Onion rings seemed obvious. We also opted for asparagus and garlic mashed potatoes. Other potatoes: baked, lyonnaise, scalloped, shoestring. Caramelized corn, sugar snap peas, creamed, braised or steamed spinach, green beans, broccoli and sautéed mountain mushrooms were additional options. Hubby ordered a $12 spinach salad, with apple, pecans, bacon and a balsamic vinaigrette. All good, but not great.
We took a gander at the wine list, way more extensive than the menu. Like the food, beverages are on the expensive side, most ranging from the mid-$30s to the mid-$70s with some impressive $100 to $1,800 (YES, I said $1,800!) vintages. We ordered a $45 red, which was certainly drinkable; but I could see the waiter’s respect for us notching down with our choice, and he probably suspected us of voting for Jerry Brown.

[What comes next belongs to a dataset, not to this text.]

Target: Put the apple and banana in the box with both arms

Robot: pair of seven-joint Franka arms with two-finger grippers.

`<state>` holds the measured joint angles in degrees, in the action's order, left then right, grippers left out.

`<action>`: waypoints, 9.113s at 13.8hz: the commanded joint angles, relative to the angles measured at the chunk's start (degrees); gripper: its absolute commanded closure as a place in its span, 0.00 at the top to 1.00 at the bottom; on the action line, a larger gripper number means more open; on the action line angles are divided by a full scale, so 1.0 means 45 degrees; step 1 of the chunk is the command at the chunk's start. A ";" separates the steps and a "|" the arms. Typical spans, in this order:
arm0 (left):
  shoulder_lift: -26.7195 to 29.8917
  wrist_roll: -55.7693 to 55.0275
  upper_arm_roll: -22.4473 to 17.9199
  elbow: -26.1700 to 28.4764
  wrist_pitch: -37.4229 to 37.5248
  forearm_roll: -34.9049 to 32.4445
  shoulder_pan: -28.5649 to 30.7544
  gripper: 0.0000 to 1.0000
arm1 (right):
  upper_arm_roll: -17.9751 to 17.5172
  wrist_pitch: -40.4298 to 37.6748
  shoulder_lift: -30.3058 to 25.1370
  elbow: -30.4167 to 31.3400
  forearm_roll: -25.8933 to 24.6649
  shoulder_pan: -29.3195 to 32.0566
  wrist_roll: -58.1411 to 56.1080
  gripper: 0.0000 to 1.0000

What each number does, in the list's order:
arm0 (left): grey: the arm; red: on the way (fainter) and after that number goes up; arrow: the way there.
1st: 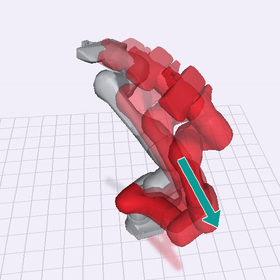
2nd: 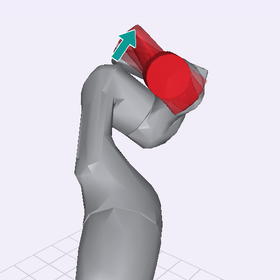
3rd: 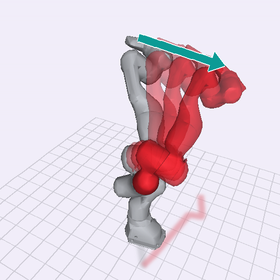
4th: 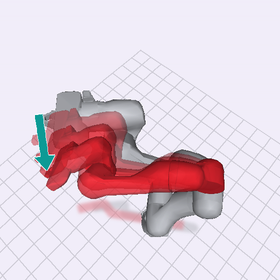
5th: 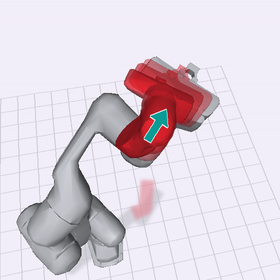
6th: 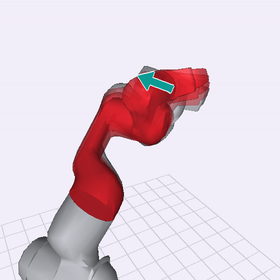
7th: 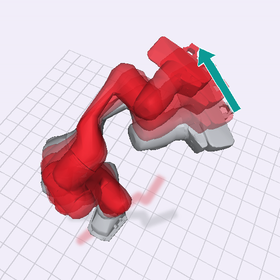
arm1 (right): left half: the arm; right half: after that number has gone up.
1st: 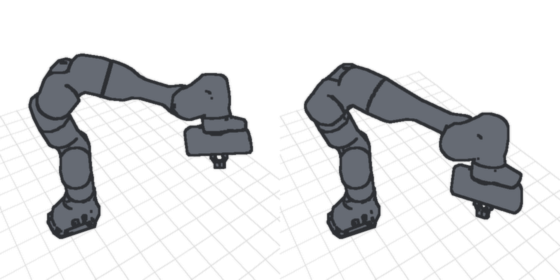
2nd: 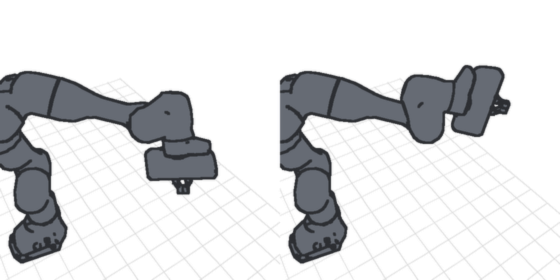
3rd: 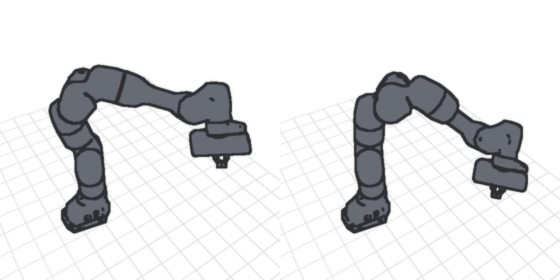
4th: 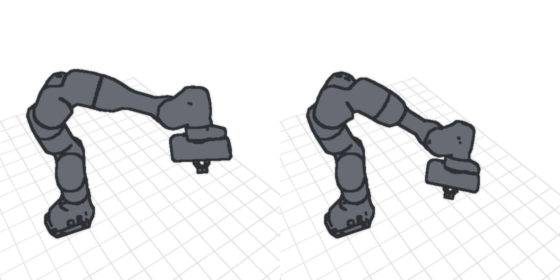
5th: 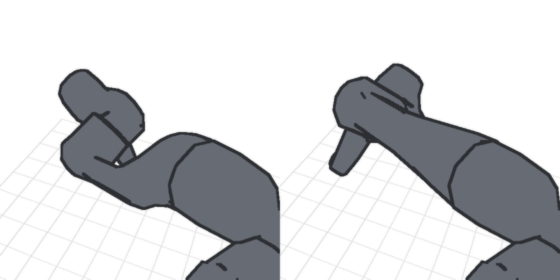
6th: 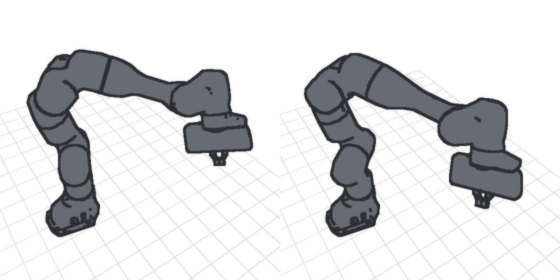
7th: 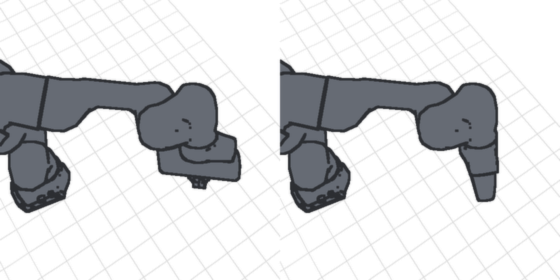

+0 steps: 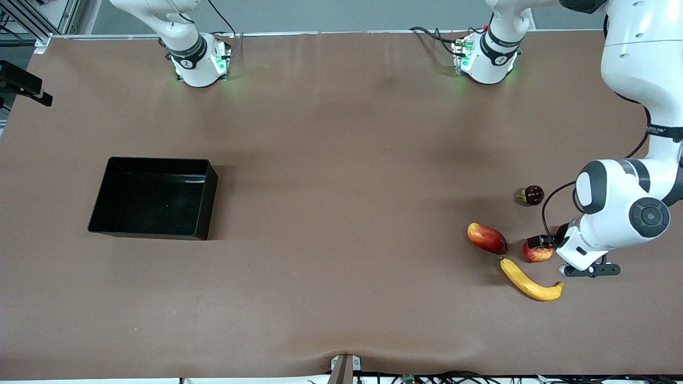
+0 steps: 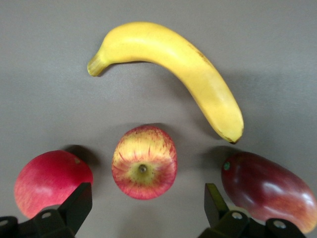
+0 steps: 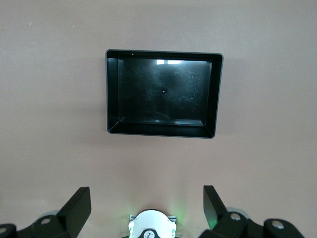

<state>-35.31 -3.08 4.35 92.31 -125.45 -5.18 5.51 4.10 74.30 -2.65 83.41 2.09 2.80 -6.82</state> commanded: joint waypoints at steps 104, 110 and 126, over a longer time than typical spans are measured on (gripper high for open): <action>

The filet was a towering, juicy, velvet-tender delight; the New York just a little less tender, but just as juicy and visually impressive. Our guest’s rib-eye was, unfortunately, the least eye-popping, since it was about a half-inch to an inch lower to the plate. The meats come with three sauces (peppercorn sherry cream sauce, béarnaise and blue cheese-smoked bacon-cabernet reduction), all superfluous.
Dessert was a no-brainer. We passed on pies, cheesecake, sorbets, etc. ($8 to $9) in favor of $12 chocolate soufflés. Fabulous! Our bill was close to $250 without tip; and I have to ask, at least rhetorically, what the difference is between unadorned New York steak for $39 at the Chop House and New York Steak with scalloped potatoes AND summer vegetables ($38) at Parkway?
We sent our Swede back to his socialist state full of prime beef and (we’re sure) envy of the capitalist nirvana that allows the most deserving such culinary indulgence. And while we await next week’s meeting between our president and congressional leaders to finally talk turkey about the impending tax-cut vote, I’ll do a bit myself — Happy Thanksgiving to all Weekly readers. May you prosper enough to dine occasionally at the Arroyo Chop House!